27. A method for screening cell lines for elevated expression of prostaglandin- endoperoxide synthase 2 (PTGS2) and/or prostaglandin 12 synthase (PGIS) comprising:

(a) measuring protein or mRNA levels of PTGS2 and/or PGIS in at least one cell line of human origin; and

(b) comparing the protein or mRNA levels of PTGS2 and/or PGIS measured in step (a) to protein or mRNA levels of PTGS2 and/or PGIS of human SDEC cells, fetal foreskin fibroblast cells, and/or fetal lung fibroblast cells, thereby identifying a cell line with elevated expression of PTGS2 and/or PGIS.

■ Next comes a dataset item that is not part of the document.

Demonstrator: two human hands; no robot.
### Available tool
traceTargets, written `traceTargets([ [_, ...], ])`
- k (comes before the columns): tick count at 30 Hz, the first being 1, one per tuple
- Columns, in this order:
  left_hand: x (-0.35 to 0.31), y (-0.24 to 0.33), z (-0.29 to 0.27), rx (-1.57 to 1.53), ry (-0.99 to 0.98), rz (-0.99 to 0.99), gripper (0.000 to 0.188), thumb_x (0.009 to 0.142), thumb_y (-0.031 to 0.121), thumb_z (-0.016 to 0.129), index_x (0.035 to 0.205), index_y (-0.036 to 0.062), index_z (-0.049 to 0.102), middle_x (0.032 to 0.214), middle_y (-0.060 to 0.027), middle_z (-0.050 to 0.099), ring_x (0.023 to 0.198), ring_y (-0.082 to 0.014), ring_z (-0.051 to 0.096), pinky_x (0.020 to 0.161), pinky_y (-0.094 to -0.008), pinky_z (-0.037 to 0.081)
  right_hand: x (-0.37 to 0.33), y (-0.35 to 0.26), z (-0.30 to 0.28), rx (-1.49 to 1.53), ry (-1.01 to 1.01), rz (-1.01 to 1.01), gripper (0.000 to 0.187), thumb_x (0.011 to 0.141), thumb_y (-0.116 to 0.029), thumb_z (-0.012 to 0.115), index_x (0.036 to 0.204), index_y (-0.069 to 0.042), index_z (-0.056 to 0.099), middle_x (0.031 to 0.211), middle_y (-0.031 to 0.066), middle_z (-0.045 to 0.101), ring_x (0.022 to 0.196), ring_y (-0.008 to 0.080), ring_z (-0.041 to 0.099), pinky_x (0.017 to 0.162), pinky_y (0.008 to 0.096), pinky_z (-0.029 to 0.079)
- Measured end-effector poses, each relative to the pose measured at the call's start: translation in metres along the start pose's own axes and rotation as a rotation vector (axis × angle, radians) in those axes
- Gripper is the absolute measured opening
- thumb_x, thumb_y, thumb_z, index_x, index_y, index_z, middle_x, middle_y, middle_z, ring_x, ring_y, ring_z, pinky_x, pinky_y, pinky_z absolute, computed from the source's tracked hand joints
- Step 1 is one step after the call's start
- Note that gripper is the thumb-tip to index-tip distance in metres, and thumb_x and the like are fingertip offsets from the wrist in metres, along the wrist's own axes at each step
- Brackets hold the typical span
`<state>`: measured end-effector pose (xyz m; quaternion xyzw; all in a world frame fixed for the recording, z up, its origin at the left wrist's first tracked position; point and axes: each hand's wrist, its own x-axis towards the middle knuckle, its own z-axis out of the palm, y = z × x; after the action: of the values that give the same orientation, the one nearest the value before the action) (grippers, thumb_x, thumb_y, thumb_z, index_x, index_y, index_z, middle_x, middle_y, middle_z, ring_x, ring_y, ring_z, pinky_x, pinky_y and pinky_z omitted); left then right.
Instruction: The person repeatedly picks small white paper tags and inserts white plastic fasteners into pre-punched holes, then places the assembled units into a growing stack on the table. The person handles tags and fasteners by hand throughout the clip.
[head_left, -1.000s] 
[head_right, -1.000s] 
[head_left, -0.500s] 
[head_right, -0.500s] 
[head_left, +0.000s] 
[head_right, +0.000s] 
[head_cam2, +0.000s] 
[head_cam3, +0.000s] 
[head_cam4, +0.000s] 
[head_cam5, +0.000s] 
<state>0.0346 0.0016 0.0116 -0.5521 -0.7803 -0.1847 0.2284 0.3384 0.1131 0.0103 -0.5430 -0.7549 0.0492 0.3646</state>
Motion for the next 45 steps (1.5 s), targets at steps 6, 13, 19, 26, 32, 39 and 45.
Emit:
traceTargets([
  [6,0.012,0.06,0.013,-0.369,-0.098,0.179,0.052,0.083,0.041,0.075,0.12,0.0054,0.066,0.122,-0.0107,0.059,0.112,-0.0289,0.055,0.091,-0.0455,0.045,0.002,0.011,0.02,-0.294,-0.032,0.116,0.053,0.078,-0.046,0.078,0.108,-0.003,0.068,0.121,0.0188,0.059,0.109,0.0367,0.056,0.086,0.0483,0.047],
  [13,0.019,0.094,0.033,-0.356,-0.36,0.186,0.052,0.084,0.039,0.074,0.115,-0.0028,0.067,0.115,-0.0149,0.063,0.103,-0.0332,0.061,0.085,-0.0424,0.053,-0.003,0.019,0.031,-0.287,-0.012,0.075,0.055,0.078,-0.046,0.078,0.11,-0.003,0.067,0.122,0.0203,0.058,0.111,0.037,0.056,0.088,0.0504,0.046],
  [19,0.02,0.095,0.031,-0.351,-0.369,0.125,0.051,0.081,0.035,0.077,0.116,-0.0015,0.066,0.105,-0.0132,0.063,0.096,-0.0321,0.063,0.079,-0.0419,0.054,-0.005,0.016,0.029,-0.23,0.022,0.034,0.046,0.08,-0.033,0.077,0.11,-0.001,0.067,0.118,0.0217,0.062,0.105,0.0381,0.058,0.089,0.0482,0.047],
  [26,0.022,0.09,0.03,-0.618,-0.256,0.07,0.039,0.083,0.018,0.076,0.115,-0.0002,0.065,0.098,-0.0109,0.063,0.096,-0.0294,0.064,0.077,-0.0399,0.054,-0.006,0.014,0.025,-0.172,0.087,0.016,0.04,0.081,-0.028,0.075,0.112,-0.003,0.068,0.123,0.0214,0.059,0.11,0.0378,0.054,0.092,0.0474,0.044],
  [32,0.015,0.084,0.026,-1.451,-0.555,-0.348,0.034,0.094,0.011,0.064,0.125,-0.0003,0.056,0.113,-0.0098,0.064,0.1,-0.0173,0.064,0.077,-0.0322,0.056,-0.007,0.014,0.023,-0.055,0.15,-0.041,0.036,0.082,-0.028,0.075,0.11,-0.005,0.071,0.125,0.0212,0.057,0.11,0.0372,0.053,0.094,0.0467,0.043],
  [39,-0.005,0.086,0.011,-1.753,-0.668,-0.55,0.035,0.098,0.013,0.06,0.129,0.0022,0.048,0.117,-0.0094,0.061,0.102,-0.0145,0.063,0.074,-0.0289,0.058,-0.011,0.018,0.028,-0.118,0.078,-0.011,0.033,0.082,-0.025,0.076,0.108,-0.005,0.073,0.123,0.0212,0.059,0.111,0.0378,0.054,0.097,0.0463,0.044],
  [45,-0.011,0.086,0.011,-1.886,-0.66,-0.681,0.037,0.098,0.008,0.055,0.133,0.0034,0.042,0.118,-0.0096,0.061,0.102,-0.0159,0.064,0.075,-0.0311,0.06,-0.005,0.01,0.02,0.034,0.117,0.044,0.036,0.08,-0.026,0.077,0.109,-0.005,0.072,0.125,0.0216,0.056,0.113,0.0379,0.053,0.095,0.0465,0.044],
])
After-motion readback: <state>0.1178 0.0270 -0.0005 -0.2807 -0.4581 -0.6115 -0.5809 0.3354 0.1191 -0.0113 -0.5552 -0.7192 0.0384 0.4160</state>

28. The method of claim 26 or 27, wherein the mRNA level is measured using quantitative reverse transcription polymerase chain reaction (RT-QPCR or QRT-PCR) or microarray.

29. The method of claim 26 or 27, wherein the protein level is measured using Western blotting or ELISA.

30. The method of claim 23, 24, or 27, wherein the fetal foreskin fibroblast cells comprises human fetal foreskin fibroblast line Detroit 551.

31. The method of claim 23, 24, or 27, wherein the fetal lung fibroblast cells comprises human fetal lung fibroblast line WI38.

32. The composition of claim 1 , wherein the first conditioned medium (CM) has an

elevated level of at least one cytokine as listed in Table 3, 4, or 5 as as compared to a second conditioned medium from fetal foreskin fibroblast cells and/or fetal lung fibroblast cells, or a based medium.

33. The composition of claim 32, wherein the elevated level of the at least one cytokine is at least 1 .5 fold, 3 fold, 6 fold, 20 fold, 100 fold, 500 fold, or 2000 fold.